Deland McCullough discusses the trust involved for both Le’Veon Bell and the Chiefs.
When Le’Veon Bell signed with the Kansas City Chiefs last week, the signing made plenty of waves for a number of reasons. From Bell’s dramatic exit from Pittsburgh to the Chiefs already-dangerous offense to the dumpster fire known as the New York Jets (Bell’s former employer), there were plenty of angles from which to analyze the Chiefs new addition.
One aspect of the signing that has likely gotten lost in the shuffle of more obvious points is the amount of trust that both parties have for one another. In a league that keeps the business aspect of relationships front-and-center with contractual guarantees that are anything but, both Bell and the Chiefs came into the process with a level of trust exhibited in one another.
Coming into K.C., Bell made it clear that he’d already contacted rookie starter Clyde Edwards-Helaire to check in with him on signing in K.C. Even more, his posture in all things has been team-first—a perhaps surprising turn for some fans who likely saw his departure from the Steelers in a selfish light. Moves like this only served to emphasize what they were hearing from him in their own talks.
Running backs coach Deland McCullough highlighted the team’s appreciation for Bell’s humility and approach in his comments to reporters on Wednesday. “[Bell] is a guy who has respect for has respect for what’s going on,” said McCullough. “He has a level of character that maybe people don’t know about, but obviously it showed itself in that situation.”
"“I know the conversation I had to him previous to him making his final decision, I was very impressed, just with what some of his goals are and different things like that,” he continued. “They melded into what we want to get done here. There was no level of selfishness of anything. He said, “Look, I’m coming in to get in where I fit in. I can help and I know you guys will use me the right way. Whatever that is, I will do.”"
The Chiefs, of course, trust Bell in return to still be able to get the job done. Not only did Bell sit out the entirety of the 2018 season in a holdout from the Steelers, but his production since his return has been lackluster on a new team. During his five-year career in Pittsburgh, Bell averaged 4.3 yards/carry, but that total dropped a full yard in 17 starts with the Jets.
The Chiefs are trusting that can be blamed on offensive ineptitude—a last place team that ranks pitifully in every offensive metric. Adam Gase is on the hot seat in New York already, and McCullough is a believer that Bell will show what he can do again in Andy Reid‘s offense.

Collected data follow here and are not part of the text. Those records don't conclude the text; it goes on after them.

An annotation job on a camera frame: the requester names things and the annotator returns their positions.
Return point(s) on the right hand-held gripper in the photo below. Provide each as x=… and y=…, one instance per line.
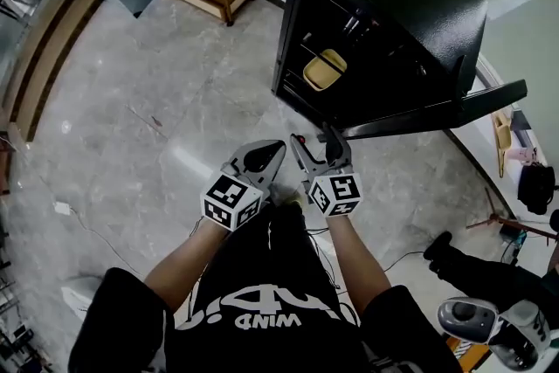
x=336, y=192

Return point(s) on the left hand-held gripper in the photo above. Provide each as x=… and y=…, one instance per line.
x=231, y=198

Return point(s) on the black fridge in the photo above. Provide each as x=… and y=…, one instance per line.
x=393, y=22

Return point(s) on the person's left forearm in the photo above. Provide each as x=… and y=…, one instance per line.
x=188, y=264

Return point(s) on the person's right forearm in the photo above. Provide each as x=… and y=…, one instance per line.
x=356, y=257

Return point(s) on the grey marble floor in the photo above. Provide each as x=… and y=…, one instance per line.
x=131, y=100

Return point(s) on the yellow plastic container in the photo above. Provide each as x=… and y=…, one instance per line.
x=325, y=70

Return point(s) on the person's black printed t-shirt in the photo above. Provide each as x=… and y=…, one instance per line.
x=266, y=310

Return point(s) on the yellow door shelf item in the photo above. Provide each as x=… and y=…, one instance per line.
x=502, y=135

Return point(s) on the wooden tripod stand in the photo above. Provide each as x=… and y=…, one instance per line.
x=515, y=225

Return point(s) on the white power adapter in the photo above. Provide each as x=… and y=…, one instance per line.
x=62, y=209

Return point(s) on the black backpack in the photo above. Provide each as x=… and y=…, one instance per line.
x=537, y=188

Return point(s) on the grey handheld device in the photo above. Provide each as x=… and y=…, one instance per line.
x=467, y=319

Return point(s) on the white shoe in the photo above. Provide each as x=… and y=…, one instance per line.
x=76, y=301

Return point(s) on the wooden counter base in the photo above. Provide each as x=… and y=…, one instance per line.
x=43, y=57

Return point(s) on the white handheld device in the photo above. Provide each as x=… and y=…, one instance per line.
x=522, y=336

"“He brings a veteran who’s got it done at a high level in this league,” said McCullough. “Clearly he still has some juice in the tank. Very smart. He’s been real influential with just having conversations with Clyde as well as the room with some of his experience.“But not just an experience guy, but a guy who’s going to be able to go out and do some things for us—route-running, hands, juice through the whole, leg drive, vision. Some of the things I’ve seen in the couple days have been really impressive to me, primarily his attitude, number one, and number two, his ability to learn.”"
Bell will take the field for the Chiefs for the first time on Sunday afternoon in the team’s first of two matchups against the Denver Broncos in Week 7.